:: Input data ::
☆ ☆ ☆ ☆ ☆ ☆ ☆

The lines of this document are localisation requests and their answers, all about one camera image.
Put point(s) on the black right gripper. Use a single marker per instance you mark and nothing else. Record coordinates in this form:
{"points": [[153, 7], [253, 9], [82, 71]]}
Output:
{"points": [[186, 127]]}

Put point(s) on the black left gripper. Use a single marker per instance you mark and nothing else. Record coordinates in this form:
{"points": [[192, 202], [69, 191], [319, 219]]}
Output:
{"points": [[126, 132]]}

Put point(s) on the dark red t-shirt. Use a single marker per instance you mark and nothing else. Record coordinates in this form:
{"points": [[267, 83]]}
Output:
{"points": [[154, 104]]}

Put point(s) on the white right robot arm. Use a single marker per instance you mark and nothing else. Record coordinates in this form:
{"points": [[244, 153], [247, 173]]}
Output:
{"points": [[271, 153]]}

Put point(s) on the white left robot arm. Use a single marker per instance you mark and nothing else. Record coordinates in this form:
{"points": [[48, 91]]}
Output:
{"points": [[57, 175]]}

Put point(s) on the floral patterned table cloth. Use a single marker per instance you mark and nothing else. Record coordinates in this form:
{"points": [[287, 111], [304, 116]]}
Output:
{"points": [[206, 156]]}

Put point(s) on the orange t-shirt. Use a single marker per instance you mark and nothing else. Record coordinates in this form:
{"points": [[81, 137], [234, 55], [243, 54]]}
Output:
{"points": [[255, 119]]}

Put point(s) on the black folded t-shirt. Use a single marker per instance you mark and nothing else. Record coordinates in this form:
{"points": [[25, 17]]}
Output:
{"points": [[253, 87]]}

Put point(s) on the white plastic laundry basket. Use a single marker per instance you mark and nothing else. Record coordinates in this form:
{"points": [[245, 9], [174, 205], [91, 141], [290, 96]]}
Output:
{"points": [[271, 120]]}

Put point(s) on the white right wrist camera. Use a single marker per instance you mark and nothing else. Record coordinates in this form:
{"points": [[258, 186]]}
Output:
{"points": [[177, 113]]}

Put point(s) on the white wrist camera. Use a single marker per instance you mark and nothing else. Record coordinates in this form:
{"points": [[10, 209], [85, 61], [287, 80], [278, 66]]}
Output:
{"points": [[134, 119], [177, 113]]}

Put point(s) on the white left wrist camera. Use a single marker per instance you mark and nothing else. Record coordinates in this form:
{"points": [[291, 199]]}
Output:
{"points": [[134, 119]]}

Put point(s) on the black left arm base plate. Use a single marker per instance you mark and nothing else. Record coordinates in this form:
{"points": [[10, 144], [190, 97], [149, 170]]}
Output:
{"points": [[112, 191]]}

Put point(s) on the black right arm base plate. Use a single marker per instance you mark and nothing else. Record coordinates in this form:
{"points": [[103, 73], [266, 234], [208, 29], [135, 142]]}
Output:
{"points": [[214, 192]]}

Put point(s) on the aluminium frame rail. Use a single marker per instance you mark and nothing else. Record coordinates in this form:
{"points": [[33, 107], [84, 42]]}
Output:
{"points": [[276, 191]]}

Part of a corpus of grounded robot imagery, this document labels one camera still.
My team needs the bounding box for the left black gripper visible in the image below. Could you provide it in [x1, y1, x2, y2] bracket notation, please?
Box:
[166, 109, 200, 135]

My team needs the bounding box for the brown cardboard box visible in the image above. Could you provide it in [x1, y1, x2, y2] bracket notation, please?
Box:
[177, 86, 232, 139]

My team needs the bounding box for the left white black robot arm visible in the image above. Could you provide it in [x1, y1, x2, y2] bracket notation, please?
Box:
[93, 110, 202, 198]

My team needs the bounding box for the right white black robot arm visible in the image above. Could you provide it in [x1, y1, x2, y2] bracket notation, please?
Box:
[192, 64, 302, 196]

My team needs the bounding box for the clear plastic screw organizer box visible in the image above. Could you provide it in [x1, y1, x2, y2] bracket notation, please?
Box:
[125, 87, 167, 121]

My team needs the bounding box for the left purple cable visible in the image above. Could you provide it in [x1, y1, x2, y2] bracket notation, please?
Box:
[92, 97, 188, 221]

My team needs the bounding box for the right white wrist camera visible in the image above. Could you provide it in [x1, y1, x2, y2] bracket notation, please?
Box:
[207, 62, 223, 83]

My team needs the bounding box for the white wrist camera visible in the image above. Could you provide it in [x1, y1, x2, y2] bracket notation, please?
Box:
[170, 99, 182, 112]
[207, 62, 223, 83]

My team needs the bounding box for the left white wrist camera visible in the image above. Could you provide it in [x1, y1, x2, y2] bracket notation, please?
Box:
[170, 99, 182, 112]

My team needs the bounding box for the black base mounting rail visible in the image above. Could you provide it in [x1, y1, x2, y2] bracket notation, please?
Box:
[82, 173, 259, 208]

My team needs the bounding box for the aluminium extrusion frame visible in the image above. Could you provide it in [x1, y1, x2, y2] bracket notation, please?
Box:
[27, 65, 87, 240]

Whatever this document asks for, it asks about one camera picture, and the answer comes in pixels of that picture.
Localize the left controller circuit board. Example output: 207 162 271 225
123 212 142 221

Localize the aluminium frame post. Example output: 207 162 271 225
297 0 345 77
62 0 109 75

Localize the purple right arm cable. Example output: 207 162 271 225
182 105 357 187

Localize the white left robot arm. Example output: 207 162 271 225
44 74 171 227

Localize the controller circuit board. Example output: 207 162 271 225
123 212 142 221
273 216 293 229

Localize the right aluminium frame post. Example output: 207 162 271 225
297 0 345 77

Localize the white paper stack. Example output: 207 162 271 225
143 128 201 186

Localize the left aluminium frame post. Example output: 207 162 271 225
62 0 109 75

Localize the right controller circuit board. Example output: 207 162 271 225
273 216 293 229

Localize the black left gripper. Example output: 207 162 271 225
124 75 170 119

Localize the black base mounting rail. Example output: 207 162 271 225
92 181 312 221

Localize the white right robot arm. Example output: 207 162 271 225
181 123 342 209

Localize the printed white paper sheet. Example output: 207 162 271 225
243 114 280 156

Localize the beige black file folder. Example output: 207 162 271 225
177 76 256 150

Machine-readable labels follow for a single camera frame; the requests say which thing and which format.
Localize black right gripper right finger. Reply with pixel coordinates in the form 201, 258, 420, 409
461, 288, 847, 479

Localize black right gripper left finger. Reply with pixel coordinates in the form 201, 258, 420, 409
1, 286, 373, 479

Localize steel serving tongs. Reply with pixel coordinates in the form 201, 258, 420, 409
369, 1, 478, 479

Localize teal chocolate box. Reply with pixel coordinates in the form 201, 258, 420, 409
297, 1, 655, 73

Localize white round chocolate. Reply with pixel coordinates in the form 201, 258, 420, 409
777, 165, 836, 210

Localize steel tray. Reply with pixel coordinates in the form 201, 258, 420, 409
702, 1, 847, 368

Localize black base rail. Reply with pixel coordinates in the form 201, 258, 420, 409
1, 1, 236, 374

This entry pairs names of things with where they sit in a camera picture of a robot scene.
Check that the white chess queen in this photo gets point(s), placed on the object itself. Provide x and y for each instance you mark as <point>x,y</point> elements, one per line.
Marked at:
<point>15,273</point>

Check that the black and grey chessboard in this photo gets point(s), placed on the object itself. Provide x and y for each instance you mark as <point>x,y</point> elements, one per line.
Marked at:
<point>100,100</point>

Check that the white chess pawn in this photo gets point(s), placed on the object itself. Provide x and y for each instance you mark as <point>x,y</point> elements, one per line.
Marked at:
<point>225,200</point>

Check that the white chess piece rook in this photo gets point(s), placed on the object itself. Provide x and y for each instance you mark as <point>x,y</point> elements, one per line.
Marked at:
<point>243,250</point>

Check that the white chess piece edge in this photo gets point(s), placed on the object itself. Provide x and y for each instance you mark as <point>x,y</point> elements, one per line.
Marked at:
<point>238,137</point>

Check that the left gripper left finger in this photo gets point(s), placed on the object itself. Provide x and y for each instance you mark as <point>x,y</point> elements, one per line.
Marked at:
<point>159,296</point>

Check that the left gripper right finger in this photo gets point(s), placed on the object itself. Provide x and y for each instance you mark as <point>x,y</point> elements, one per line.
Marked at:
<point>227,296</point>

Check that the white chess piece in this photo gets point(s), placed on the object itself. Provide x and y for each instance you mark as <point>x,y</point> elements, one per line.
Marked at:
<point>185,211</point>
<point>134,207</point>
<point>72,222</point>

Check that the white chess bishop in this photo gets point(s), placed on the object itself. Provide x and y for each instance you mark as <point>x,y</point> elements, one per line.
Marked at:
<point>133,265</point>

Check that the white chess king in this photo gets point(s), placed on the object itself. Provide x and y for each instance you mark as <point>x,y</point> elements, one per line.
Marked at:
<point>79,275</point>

☆ ☆ ☆ ☆ ☆ ☆ ☆

:: Exercise aim ::
Could you report every line of the material that contains the string "gets"?

:: Expected answer ::
Check that the white chess queen in this photo gets point(s), placed on the object itself. Provide x and y for each instance you mark as <point>x,y</point> elements, one per line.
Check that the black and grey chessboard in this photo gets point(s), placed on the object itself. Provide x and y for each instance you mark as <point>x,y</point> elements, one per line.
Check that the white chess pawn in this photo gets point(s), placed on the object itself. Provide x and y for each instance you mark as <point>x,y</point> elements, one per line.
Check that the white chess piece rook in this photo gets point(s), placed on the object itself. Provide x and y for each instance you mark as <point>x,y</point> elements, one per line.
Check that the white chess piece edge in this photo gets point(s), placed on the object itself. Provide x and y for each instance you mark as <point>x,y</point> elements, one per line.
Check that the left gripper left finger in this photo gets point(s), placed on the object itself. Provide x and y for each instance you mark as <point>x,y</point> elements, one per line.
Check that the left gripper right finger in this photo gets point(s), placed on the object itself. Provide x and y for each instance you mark as <point>x,y</point> elements, one per line.
Check that the white chess piece in this photo gets point(s), placed on the object itself. Provide x and y for each instance you mark as <point>x,y</point> elements, one per line.
Check that the white chess bishop in this photo gets point(s), placed on the object itself. Provide x and y for each instance you mark as <point>x,y</point> elements, one per line.
Check that the white chess king in this photo gets point(s), placed on the object itself. Provide x and y for each instance you mark as <point>x,y</point> elements, one per line.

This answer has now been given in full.